[[ Data below, beginning ]]
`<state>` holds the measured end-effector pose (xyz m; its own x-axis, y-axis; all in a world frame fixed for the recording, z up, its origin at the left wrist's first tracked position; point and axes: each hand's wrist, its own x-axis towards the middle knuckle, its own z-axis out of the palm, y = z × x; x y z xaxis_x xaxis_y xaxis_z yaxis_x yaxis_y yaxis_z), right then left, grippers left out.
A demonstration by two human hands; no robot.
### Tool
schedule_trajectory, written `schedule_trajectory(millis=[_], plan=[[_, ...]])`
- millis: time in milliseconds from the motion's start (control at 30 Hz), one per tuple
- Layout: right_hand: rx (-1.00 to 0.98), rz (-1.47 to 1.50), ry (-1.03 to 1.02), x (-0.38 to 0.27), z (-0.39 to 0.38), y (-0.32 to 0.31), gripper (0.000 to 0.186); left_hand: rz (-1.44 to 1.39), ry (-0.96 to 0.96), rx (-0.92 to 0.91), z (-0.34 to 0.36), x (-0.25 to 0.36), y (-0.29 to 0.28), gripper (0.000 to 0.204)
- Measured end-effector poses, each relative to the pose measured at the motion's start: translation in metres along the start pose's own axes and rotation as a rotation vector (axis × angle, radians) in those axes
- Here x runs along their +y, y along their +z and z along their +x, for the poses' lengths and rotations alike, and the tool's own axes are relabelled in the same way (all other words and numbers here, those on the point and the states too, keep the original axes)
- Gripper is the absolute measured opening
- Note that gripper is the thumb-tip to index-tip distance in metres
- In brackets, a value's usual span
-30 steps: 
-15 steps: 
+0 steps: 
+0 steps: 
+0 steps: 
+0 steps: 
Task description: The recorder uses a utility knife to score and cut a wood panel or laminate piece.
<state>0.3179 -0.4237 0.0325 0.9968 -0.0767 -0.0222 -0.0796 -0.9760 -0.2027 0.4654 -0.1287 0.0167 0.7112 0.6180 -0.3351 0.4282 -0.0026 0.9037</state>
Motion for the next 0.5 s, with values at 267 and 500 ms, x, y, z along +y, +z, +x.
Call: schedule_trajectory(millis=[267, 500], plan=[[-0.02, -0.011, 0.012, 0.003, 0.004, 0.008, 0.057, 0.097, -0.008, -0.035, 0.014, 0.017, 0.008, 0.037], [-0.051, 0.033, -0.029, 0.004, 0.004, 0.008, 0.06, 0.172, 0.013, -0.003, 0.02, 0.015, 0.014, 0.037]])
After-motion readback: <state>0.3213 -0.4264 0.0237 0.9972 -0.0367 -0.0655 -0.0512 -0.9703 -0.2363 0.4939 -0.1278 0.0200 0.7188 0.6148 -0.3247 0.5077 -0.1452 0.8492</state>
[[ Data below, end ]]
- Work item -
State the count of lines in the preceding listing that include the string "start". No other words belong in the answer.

- Task response -
2